On a less whimsical note, the close attention given to each individual camera evokes notions of truth stubbornly enmeshed with photography. Taken at close-range and printed slightly larger than life, the photographs reveal the cameras' dents, scratches and miscellaneous repairs - traces of their previous owners and reminiscent of the indexicality upon which the truth claims of analogue photography rested.
Returning to the collection as a whole, if obsolescence is implied in Decommissioned Camera Series I - not only by the title but by the sheer variety of styles represented and the consequent possibility of falling out of style - it is confirmed in Decommissioned Camera Series II, in which the same cameras are photographed lying in a pile on a concrete floor. This intriguing image prompts an inquisitive impulse - a momentary interest in discovery and salvage - and a sense of how quickly things do indeed become redundant with the ever-hastening pace of technological progress. Like the images of Series I, Decommissioned Camera Series II is a nostalgic image, but the juxtaposition of these two modes of seeing - the shift from significance to irrelevance - converts that nostalgia to melancholy. Moving between the two works, individual cameras discernable on the concrete floor or perched on the surface of the pile can be picked out in the ordered assembly, the markers of their unique trajectory made redundant by abandonment.
The framing of the images in Decommissioned Camera Series I gives a clue to a further layer of 'conceptual play with the processes involved in image making' - an engagement with the photographic gaze and the structures that underpin it. Each of the cameras is photographed at a slight angle so that the lens is not directly pointing at the viewer; instead of being the camera's subject, we are invited to examine the mechanics of its gaze. The 'Other Works' of the exhibition title also look at how photographs are made. In Found Photographers, images of photographers with their cameras are re-photographed from a range of sources, pointing to the role of the photographer in the construction of the image. Not only in terms of determining what is worthy of representation and how it is represented, but also as the awkward reality behind the frequently seamless narrative of the image. In a similar vein, the photographs of Make Love To The Camera, which feature diagrammatic drawings from photographic manuals depicting how to photograph the female nude, invite attention to the artifice of photography - to the illusion of the photograph (the immediacy, truth and presence it affords are misleading), and to something formulaic in the versions of the world it composes. The particular genre of diagrams also suggests a somewhat ironic take upon one of photography's preferred subjects and the multifarious illusions it fosters.

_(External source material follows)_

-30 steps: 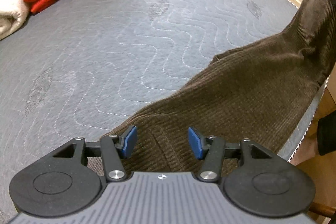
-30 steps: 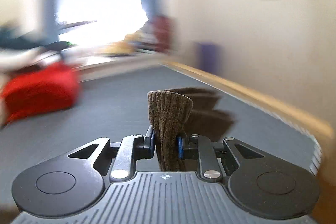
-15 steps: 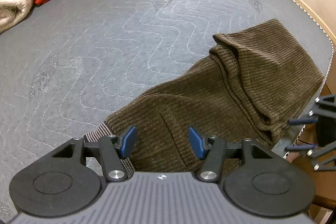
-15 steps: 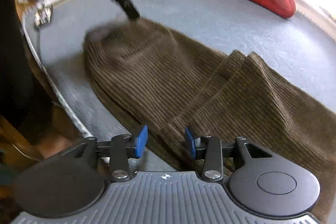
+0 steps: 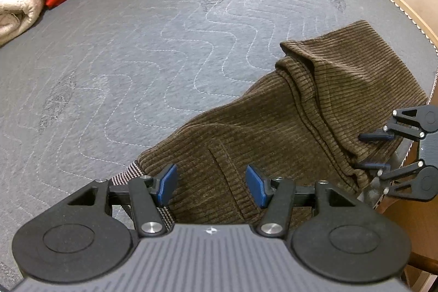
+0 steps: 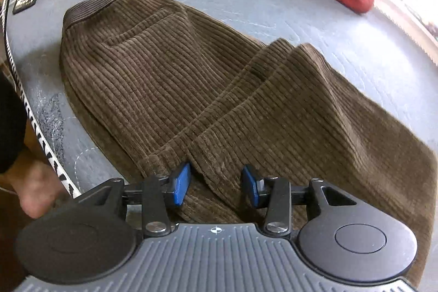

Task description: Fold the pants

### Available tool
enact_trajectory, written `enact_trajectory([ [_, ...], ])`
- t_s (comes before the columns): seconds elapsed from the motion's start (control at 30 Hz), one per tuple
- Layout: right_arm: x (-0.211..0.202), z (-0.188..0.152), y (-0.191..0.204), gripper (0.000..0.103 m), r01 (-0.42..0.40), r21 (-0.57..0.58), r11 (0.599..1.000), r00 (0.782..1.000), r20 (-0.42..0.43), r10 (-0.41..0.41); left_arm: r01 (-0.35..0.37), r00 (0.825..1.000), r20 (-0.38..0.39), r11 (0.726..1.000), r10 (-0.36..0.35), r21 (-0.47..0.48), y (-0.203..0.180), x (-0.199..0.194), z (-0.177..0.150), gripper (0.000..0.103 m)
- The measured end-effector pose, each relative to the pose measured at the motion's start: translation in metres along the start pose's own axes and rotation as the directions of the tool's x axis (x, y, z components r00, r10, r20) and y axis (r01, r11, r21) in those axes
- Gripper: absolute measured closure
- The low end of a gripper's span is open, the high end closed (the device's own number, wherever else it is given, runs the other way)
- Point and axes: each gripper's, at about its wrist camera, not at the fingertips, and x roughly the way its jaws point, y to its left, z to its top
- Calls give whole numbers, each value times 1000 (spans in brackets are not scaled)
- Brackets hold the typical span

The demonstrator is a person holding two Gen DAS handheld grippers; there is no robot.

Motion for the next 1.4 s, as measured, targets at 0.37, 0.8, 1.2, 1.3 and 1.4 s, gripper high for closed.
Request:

Within this cool analysis of the context of the emergence of the photographic image - exposing the camera, the photographer, the artifice that underpins the exact moment of the photograph - one piece of work is unusual. My First Camera is a simple line drawing of an Agfamatic 2000 pocket camera. In being hand-drawn it is marked out for special attention. Why? Well, maybe Mooney has not abandoned her first camera and so it does not technically belong with the decommissioned cameras. But if this was all, then why not simply photograph it and let the title and separation mark it as different? Perhaps by drawing rather than photographing her first camera, Mooney forestalls association with the histories of the decommissioned cameras to focus attention on another key moment or structure of photographic practice: the moment of initiation, of becoming an insider, one who knows.